Rathaus Gersau. Photo/foto: TES.

Les municipalités

Définition

Chaque canton est divisé en communes. La superficie d’un canton est la somme de ces communes, tout comme la Suisse est la somme des vingt-six cantons.

Chaque canton a également des districts. Contrairement aux communes, les districts ne sont pas issus de la Constitution fédérale, mais seulement des constitutions des cantons.

Les municipalités occupent une place modeste dans la Constitution. L’art. 50 CF ne reconnaît que l’existence des communes.

Les cantons ont une autonomie complète dans la création des municipalités, art. 50 (1). La Confédération tient compte de l’autonomie des municipalités dans la législation, art. 50 (2) CF. Et elle prend en compte la situation particulière des villes et des régions de montagne, art. 50 (3).

Les types de communes

Il y a des communes politiques ou communes d’habitants (politische Gemeinden ou Einwohnergemeinden), des communes bourgeoises ( Bürgergemeinden ou Gemeinden), des corporations (öffentlich-rechtliche Körperschaften), des communes spéciales (Spezialgemeinden) et environ 2600 communes ecclésiastiques (Kirchgemeinden) de diverses confessions.

Organisation et tâches

L’organisation des municipalités varie d’un canton à l’autre.  En Suisse, il y a encore environ 2 200 municipalités.

La plus grande d’entre elles, Zurich, compte environ 400 000 habitants, la plus petite est Corripo (canton du Tessin) avec une vingtaine d’habitants. Scuol (canton des Grisons) est la plus grande commune, Rivaz (Vaud) la plus petite commune.

Le principe selon lequel les municipalités accomplissent les tâches que les cantons n’accomplissent pas est le principe de subsidiarité (les trois niveaux de la Constitution fédérale : confédération, cantons et municipalités (art. 3 et art. 50 de la Constitution fédérale).

Dans leurs constitutions, les cantons définissent la personnalité juridique, l’administration, le gouvernement, les institutions démocratiques et le système électoral. Les municipalités sont créées par les cantons.

Elles bénéficient de l’autonomie que chaque canton leur accorde et sont soumises au droit cantonal.

Il existe des tribunaux cantonaux pour les litiges entre municipalités et cantons. L’instance suprême de recours est le Tribunal fédéral à Lausanne.

Les autorités locales peuvent parfois renvoyer des affaires directement au Tribunal fédéral. Les tribunaux cantonaux ont deux instances pour trancher les litiges entre les citoyens et les municipalités.

Le pouvoir législatif

Les principaux piliers démocratiques de chaque municipalité sont la démocratie (directe) et les parlements élus par les citoyens (le plus petit nombre de communes) ou l’assemblée des citoyens. Les parlements ou assemblées sont le pouvoir législatif et l’organe suprême de la municipalité.

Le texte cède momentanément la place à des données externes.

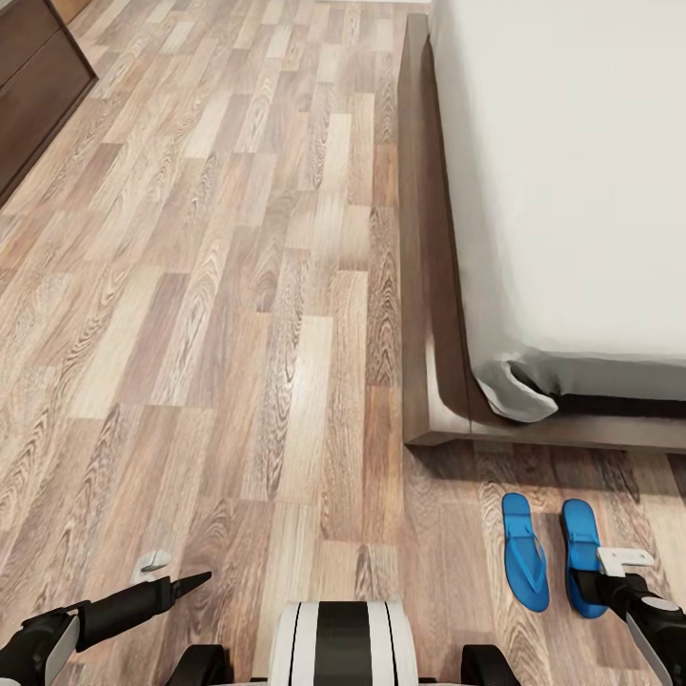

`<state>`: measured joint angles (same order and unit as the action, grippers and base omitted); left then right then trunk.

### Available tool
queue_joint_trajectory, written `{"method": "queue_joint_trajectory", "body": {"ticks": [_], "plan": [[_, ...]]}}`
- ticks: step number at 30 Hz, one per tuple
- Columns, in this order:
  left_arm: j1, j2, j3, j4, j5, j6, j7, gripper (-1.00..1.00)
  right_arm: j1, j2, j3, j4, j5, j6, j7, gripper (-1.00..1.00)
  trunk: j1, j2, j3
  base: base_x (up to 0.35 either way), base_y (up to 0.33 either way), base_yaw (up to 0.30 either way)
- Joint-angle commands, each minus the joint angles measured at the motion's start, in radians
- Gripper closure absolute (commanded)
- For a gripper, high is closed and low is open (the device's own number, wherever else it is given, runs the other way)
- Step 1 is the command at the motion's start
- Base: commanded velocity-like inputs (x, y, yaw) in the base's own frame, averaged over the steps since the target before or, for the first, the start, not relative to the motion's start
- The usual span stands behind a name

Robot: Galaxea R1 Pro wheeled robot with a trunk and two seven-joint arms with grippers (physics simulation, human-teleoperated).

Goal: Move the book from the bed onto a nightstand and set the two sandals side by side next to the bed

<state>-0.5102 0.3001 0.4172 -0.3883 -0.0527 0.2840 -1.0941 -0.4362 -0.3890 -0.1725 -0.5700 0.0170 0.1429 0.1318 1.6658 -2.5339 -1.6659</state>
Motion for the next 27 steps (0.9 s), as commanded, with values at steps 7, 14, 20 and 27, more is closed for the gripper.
{"method": "queue_joint_trajectory", "body": {"ticks": [7,14,20,27], "plan": [[-0.001,0.0,0.008,0.0,-0.006,0.01,-0.006,-1.0,0.0,0.001,-0.005,-0.002,0.002,0.006,0.008,1.0,0.0,0.0,0.0,0.01,0.001,0.0],[-0.001,0.001,0.008,0.0,-0.006,0.01,-0.005,-1.0,0.0,0.001,-0.005,-0.002,0.002,0.006,0.008,1.0,0.0,0.0,0.0,0.098,0.023,0.0],[-0.001,0.001,0.008,0.0,-0.006,0.01,-0.004,-1.0,0.0,0.0,-0.005,-0.002,0.001,0.006,0.008,1.0,0.0,0.0,0.0,0.004,0.001,0.0],[-0.001,0.001,0.008,-0.001,-0.006,0.01,-0.006,-1.0,0.0,0.0,-0.005,-0.002,0.001,0.006,0.008,1.0,0.0,0.0,-0.004,0.0,0.0,0.0]]}}
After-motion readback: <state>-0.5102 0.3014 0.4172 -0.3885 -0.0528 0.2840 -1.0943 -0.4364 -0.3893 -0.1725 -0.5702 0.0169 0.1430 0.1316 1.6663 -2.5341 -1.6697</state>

Chaque constitution cantonale est basée sur le principe de subsidiarité et sur la démocratie directe. En plus de la démocratie directe (différents types de référendum), les citoyens ont également le droit d’initiative.

La grande majorité des municipalités n’ont pas de parlement, mais une assemblée de citoyens. Le nom varie d’un canton à l’autre. Elle se réunit plusieurs fois par an ou à la demande des citoyens. Un ordre du jour est soumis au vote lors de ces réunions. Les décisions sont prises à la majorité des voix.

Dans les grandes municipalités, tous les citoyens ne peuvent pas se réunir de cette manière, mais il existe un système représentatif. Chacun a le droit de venir voter, mais dans la pratique, il ne s’agit que d’un petit nombre de citoyens actifs, comme dans toute association, fondation ou organisation politique.

En plus, la législation locale exige généralement que les décisions essentielles soient prises dans les urnes. Ainsi, de par la démocratie directe, les citoyens scrutent avec intérêt les sujets qui leur sont soumis par les autorités.

Les grandes villes et municipalités ont presque toutes un parlement ou un conseil local directement élu. A Neuchâtel et Genève, c’est une obligation pour toutes les municipalités, dans le canton de Vaud à partir de 1 000 habitants et au Tessin à partir de 5 000 habitants.  Les plus grandes municipalités suisses sans parlement sont Soleure et Rapperswil-Jona (canton de St-Gall).

L’exécutif

Le nombre de membres de ces conseils varie fortement. Le gouvernement de la ville, l’exécutif et le/la président/e sont élus directement par les citoyens, selon le même principe que dans les cantons. Les noms varient d’un canton à l’autre.

Les petites municipalités délèguent souvent les tâches à un citoyen élu (maire, conseil municipal, conseil communal, conseil de ville, syndic, sindaco).

Le système de milice est également le principe pour les politiciens au niveau communal. Seules certaines fonctions, par exemple celles de maire, sont rémunérées.